Update README with instructions on running hafnium.
For compatibility with other makefiles, modify our makefile to take
CROSS_COMPILE as the prefix for the toolchain to be used.
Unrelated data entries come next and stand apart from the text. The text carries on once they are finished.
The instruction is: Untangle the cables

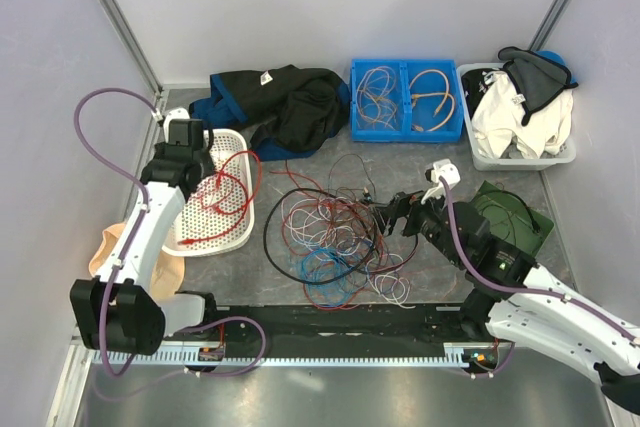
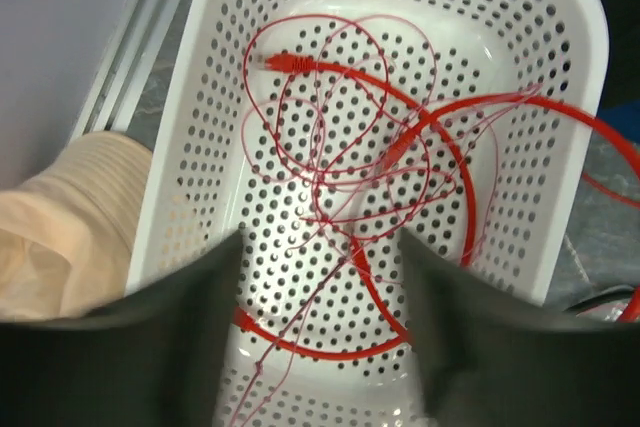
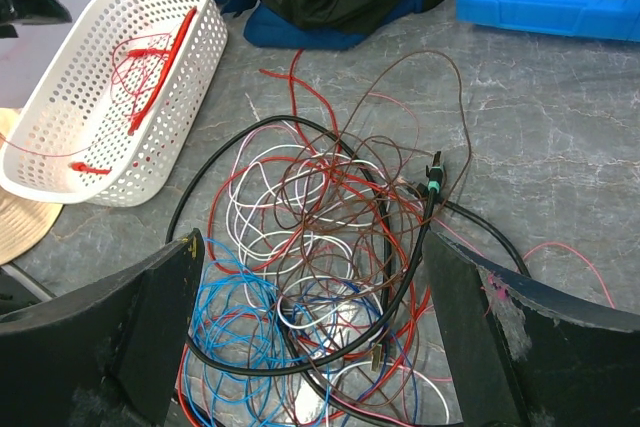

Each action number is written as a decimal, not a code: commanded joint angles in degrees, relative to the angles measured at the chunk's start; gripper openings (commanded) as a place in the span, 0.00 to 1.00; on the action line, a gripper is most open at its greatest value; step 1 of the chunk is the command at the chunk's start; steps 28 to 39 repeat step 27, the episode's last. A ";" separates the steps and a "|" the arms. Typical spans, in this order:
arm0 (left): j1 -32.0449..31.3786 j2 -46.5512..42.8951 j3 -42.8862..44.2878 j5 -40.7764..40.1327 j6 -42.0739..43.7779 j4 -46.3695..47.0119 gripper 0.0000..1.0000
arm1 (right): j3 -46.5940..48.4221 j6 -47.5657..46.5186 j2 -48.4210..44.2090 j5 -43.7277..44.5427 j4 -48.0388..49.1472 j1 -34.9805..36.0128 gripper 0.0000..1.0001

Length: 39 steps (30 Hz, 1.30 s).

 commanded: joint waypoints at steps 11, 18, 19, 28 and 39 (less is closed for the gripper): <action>-8.26 -12.65 2.35 20.13 -11.09 3.46 1.00 | 0.62 2.32 3.70 -0.07 4.56 0.19 0.98; -36.22 -8.53 -1.27 6.34 -16.89 8.21 1.00 | 2.20 0.92 2.74 3.18 2.45 0.19 0.98; -38.69 -6.26 -0.75 3.98 -17.15 8.56 1.00 | 2.46 0.83 2.47 3.70 2.10 0.19 0.98; -49.00 -0.52 -0.92 2.10 -17.86 10.15 1.00 | 3.61 -0.05 0.98 7.22 -1.24 0.19 0.98; -49.00 -0.52 -0.92 2.10 -17.86 10.15 1.00 | 3.61 -0.05 0.98 7.22 -1.24 0.19 0.98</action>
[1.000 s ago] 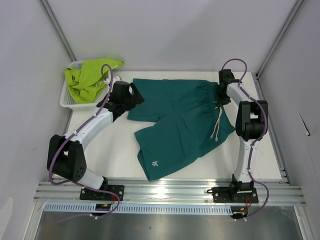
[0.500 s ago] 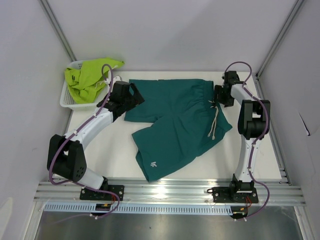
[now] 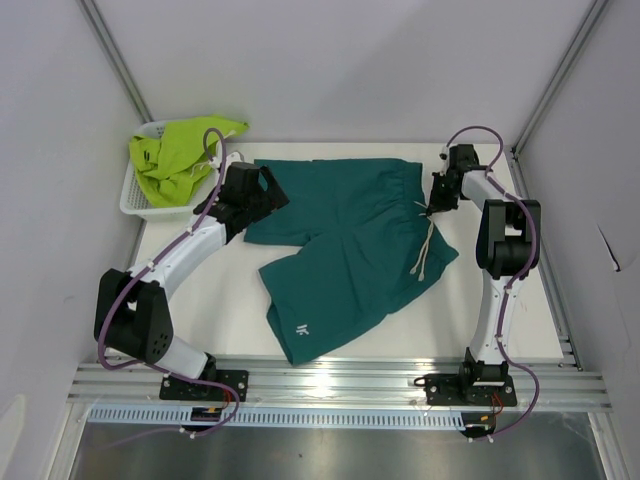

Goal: Fold and stack the shorts
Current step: Flatten the shorts out

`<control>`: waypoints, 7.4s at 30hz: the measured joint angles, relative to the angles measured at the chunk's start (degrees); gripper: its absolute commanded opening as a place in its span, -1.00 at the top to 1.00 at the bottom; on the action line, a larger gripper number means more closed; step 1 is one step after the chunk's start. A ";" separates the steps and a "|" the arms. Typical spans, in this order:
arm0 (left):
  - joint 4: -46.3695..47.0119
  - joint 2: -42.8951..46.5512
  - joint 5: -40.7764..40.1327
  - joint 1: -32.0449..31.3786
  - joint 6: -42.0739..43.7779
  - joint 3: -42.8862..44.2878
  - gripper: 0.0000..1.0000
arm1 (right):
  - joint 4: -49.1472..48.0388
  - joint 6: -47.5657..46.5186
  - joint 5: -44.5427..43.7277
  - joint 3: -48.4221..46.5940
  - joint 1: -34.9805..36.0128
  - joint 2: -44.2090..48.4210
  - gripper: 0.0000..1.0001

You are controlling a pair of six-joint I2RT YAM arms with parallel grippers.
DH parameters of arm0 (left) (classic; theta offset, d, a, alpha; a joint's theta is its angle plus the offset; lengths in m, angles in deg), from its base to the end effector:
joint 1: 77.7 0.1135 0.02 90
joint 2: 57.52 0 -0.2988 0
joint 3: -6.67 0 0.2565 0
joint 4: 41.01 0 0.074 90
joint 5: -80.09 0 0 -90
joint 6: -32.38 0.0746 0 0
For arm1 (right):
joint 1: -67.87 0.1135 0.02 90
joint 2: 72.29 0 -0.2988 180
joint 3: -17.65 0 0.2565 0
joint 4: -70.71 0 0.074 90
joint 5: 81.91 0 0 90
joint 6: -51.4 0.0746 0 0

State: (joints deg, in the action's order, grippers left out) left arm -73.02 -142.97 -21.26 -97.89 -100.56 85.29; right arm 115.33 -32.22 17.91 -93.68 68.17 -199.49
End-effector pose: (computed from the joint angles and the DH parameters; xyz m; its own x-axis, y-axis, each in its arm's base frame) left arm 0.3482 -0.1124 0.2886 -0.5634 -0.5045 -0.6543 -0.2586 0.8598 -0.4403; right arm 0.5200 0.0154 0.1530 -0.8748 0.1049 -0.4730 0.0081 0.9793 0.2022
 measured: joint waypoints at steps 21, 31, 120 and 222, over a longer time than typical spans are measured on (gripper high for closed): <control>2.27 -10.34 7.10 -7.61 6.40 10.05 -0.95 | -2.93 7.67 5.66 26.25 10.62 23.08 1.00; 1.11 -25.64 11.72 -17.73 5.81 18.36 -0.91 | -7.54 12.11 4.57 34.38 10.78 25.83 0.79; 4.63 -49.11 22.27 -27.67 0.46 38.60 0.29 | -12.81 17.11 3.63 34.56 7.74 21.70 0.98; -4.52 -4.11 0.11 -58.05 1.68 -15.06 -0.97 | -22.08 23.54 21.94 16.96 -2.97 3.48 0.92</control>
State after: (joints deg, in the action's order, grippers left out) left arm -77.55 -147.08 -21.15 -155.94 -98.87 70.23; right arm 93.25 -8.68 39.86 -76.72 65.20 -196.01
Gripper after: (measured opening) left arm 0.976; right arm 0.043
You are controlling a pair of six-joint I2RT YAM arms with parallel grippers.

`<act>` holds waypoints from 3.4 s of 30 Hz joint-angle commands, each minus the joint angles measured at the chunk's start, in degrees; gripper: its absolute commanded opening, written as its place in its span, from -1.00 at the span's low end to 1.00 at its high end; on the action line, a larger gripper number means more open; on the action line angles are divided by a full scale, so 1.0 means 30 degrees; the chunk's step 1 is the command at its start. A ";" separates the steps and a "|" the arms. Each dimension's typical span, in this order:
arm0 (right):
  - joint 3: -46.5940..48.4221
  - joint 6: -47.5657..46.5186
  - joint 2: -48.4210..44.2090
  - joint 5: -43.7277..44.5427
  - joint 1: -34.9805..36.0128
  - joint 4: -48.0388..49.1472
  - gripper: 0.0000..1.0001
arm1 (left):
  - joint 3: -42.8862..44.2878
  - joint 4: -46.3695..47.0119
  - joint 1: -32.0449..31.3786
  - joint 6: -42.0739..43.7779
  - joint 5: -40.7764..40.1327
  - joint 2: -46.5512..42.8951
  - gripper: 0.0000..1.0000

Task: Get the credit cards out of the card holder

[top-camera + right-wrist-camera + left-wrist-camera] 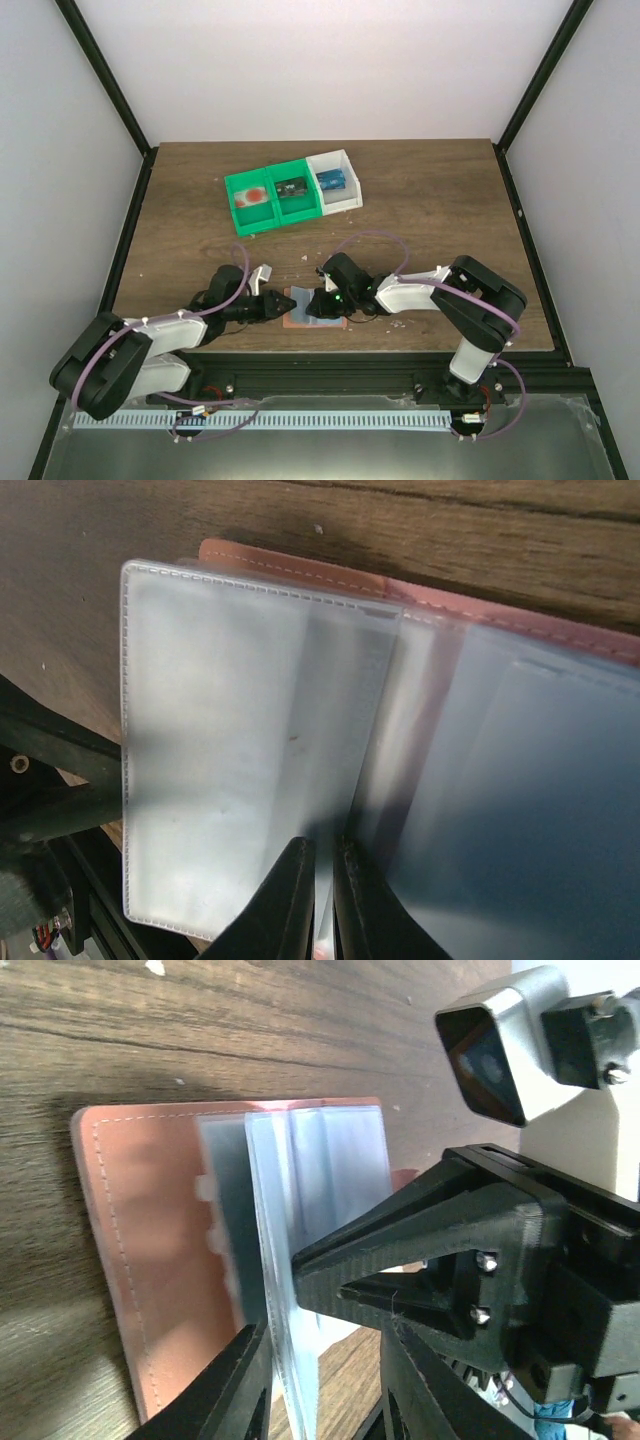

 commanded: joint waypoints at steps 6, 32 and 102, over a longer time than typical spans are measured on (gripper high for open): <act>-0.0168 0.0249 0.0583 -0.0306 0.0345 -0.0459 -0.83 | 0.0596 -0.1347 -0.0050 0.0439 0.0001 -0.1481 -0.28; -0.0170 0.0226 0.0680 -0.0423 0.0345 -0.0356 -0.83 | 0.0536 -0.1214 -0.0050 0.1022 -0.0563 0.0036 -0.08; -0.0385 0.0467 0.0999 -0.0994 0.0374 0.0594 -0.82 | 0.1258 -0.1314 -0.0340 0.0415 0.0520 -0.0105 -0.47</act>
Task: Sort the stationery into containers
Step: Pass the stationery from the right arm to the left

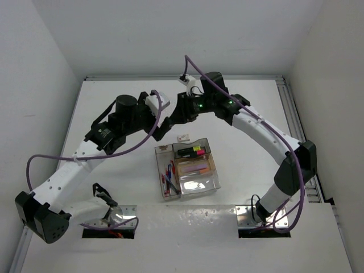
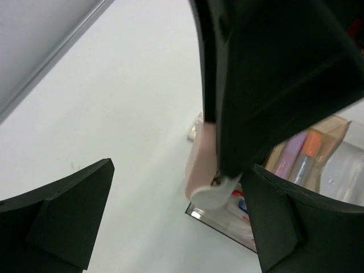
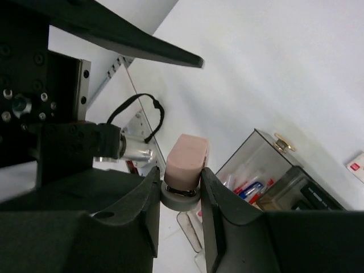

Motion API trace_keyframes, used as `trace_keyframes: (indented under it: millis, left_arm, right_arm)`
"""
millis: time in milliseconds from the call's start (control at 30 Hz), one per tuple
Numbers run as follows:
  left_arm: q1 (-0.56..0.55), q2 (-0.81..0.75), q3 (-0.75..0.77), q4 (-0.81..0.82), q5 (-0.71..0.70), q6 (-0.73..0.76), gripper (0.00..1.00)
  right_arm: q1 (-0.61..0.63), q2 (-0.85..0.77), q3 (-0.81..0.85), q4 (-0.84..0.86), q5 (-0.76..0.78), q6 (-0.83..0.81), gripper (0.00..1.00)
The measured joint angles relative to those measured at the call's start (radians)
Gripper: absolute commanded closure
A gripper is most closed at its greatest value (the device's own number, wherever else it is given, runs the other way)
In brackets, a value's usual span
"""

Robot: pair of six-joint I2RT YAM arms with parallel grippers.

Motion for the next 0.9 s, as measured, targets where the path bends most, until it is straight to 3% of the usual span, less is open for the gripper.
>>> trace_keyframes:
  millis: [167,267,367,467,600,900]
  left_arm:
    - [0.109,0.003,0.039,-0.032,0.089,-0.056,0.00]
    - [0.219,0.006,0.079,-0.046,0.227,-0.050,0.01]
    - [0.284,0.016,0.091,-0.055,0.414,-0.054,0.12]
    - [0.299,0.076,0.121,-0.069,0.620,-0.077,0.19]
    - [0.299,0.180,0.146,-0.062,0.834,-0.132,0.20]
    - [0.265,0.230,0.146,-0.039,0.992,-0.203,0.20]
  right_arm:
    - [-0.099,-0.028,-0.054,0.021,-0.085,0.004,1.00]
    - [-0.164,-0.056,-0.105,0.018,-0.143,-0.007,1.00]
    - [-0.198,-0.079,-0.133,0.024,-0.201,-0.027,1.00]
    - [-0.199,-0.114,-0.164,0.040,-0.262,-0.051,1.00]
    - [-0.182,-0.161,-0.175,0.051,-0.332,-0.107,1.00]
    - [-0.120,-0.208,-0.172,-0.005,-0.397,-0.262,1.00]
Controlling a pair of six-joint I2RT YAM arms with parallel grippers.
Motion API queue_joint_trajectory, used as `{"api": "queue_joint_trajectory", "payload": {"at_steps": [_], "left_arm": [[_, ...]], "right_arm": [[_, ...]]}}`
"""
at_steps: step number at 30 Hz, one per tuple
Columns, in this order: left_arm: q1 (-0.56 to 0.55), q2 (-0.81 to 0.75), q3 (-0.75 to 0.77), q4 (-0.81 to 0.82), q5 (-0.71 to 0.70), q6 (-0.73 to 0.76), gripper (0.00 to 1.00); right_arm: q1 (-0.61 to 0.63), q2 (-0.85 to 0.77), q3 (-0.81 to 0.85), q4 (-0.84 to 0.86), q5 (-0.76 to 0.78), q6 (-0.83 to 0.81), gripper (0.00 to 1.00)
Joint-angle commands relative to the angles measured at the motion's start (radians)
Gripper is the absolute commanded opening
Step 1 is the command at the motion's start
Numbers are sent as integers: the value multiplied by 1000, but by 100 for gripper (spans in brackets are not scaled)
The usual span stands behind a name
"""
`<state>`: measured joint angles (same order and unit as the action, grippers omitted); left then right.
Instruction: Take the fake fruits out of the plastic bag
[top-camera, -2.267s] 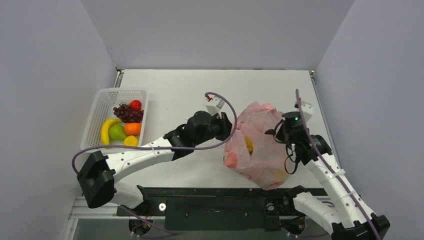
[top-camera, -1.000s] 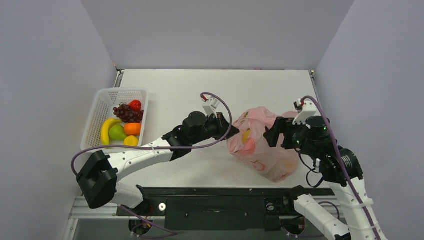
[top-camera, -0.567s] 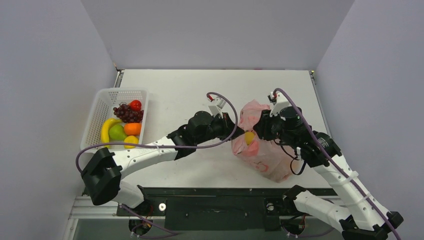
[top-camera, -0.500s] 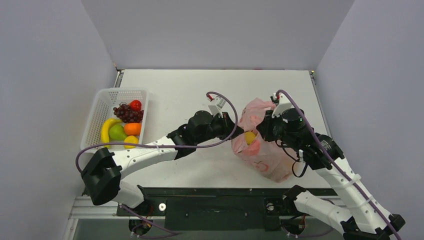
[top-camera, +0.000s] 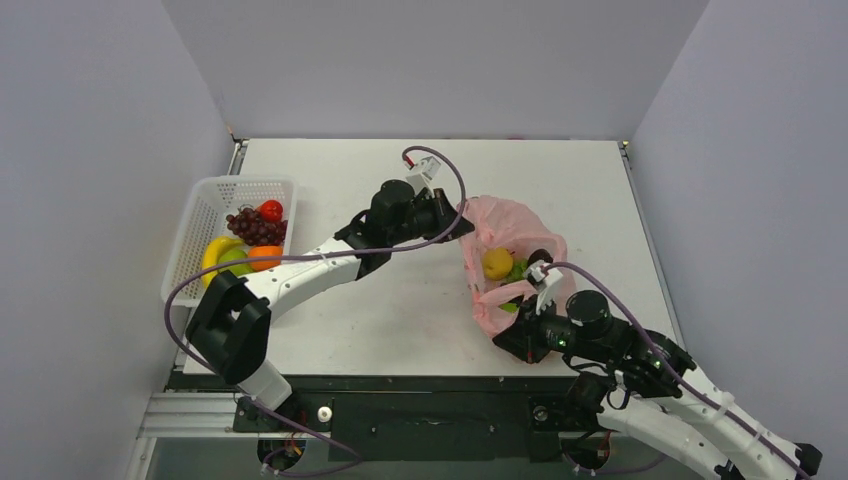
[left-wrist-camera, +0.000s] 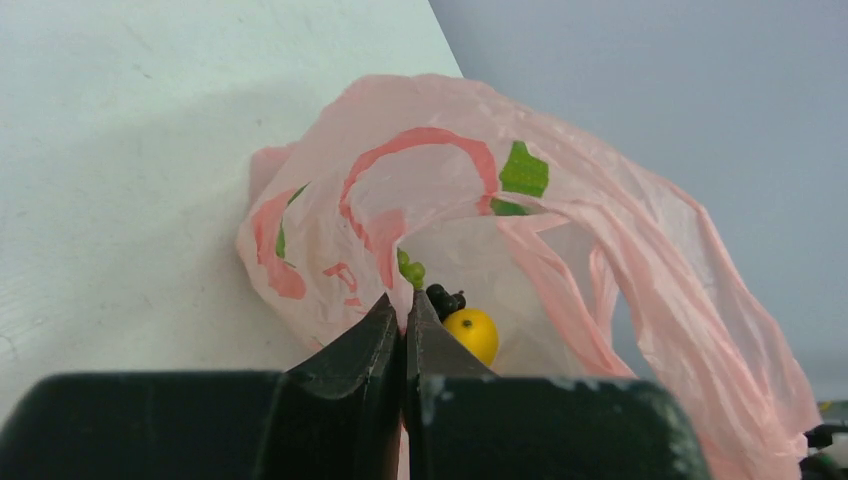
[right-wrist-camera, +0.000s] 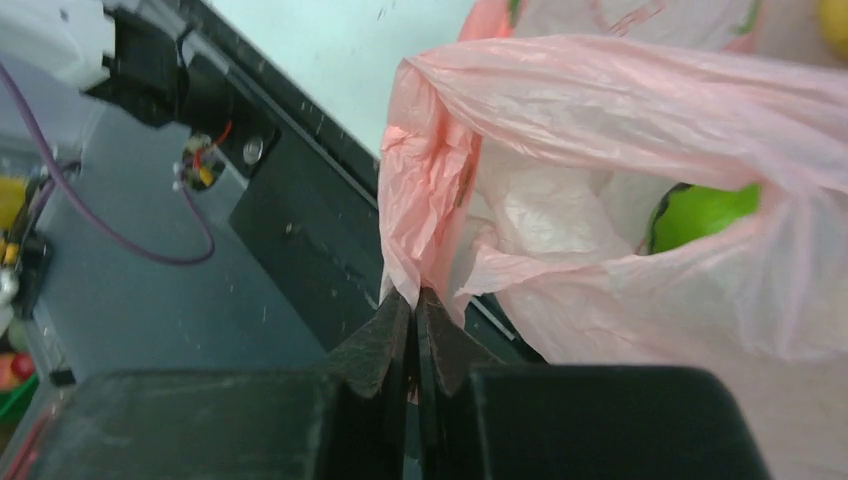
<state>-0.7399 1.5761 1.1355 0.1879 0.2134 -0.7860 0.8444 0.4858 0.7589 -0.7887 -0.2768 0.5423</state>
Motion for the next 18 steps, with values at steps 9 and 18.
{"api": "queue_joint_trajectory", "payload": {"at_steps": [9, 18], "left_arm": [[43, 7, 95, -6, 20, 32, 0], [46, -31, 59, -21, 49, 53, 0]], "right_arm": [[274, 309, -5, -121, 203, 50, 0], [278, 335, 86, -191, 382, 91, 34]]}}
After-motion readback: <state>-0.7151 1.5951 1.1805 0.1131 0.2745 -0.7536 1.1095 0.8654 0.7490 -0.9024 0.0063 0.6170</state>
Change-Id: I3bb769f7c947e28d6767e14cf0313435c977b5cd
diff --git a/Makefile b/Makefile
index fea072d..92b2727 100644
--- a/Makefile
+++ b/Makefile
@@ -7,6 +7,7 @@
ARCH ?= aarch64
PLAT ?= qemu
DEBUG ?= 1
+CROSS_COMPILE ?= aarch64-linux-gnu-
NAME := hafnium
OUT := $(ROOT_DIR)out/$(ARCH)/$(PLAT)
@@ -33,13 +34,10 @@
GLOBAL_OFFSET_SRCS :=
$(foreach mod,$(MODULES),$(eval $(call include_module,$(mod))))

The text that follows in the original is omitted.